Collected data entries
-- Opening Marker --
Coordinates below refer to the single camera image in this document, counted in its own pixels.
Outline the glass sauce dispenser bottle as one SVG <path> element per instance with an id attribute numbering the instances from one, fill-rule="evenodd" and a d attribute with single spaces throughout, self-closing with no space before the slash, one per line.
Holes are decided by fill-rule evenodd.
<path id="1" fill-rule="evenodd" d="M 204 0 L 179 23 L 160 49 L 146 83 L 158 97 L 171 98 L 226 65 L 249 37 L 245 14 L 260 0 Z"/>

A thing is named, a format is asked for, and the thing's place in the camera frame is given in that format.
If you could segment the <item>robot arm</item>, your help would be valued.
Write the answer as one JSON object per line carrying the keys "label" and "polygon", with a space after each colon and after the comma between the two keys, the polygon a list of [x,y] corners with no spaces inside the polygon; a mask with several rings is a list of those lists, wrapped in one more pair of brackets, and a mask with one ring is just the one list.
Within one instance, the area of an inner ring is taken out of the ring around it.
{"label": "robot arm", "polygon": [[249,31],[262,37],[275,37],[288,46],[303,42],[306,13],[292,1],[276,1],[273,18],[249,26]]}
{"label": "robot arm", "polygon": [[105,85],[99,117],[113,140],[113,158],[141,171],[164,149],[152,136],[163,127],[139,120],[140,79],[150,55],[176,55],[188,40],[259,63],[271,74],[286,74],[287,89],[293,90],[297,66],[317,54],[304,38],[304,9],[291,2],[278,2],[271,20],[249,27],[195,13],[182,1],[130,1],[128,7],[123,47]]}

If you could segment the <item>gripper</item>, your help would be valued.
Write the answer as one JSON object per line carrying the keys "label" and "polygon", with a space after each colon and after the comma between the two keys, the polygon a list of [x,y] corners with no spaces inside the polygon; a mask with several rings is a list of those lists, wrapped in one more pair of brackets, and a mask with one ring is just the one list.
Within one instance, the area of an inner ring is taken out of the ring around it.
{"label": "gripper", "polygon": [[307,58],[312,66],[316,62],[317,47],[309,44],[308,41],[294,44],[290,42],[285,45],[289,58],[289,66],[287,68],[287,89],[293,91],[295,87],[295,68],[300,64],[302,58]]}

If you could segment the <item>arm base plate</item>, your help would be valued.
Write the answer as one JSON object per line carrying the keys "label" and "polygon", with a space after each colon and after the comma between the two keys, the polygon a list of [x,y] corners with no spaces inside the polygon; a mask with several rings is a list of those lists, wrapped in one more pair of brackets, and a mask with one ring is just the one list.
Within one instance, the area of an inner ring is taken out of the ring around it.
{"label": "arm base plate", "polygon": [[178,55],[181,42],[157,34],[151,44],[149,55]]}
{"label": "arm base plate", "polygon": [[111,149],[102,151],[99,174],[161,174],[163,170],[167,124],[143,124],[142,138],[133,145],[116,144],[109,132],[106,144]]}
-- Closing Marker --
◆ **Work order**
From the records above, pull every line that carries the word "would".

◆ **Solution for this task**
If you could segment the <item>robot arm</item>, your help would be valued.
If you could segment the <item>gripper</item>, your help would be valued.
If you could segment the <item>arm base plate</item>, your help would be valued.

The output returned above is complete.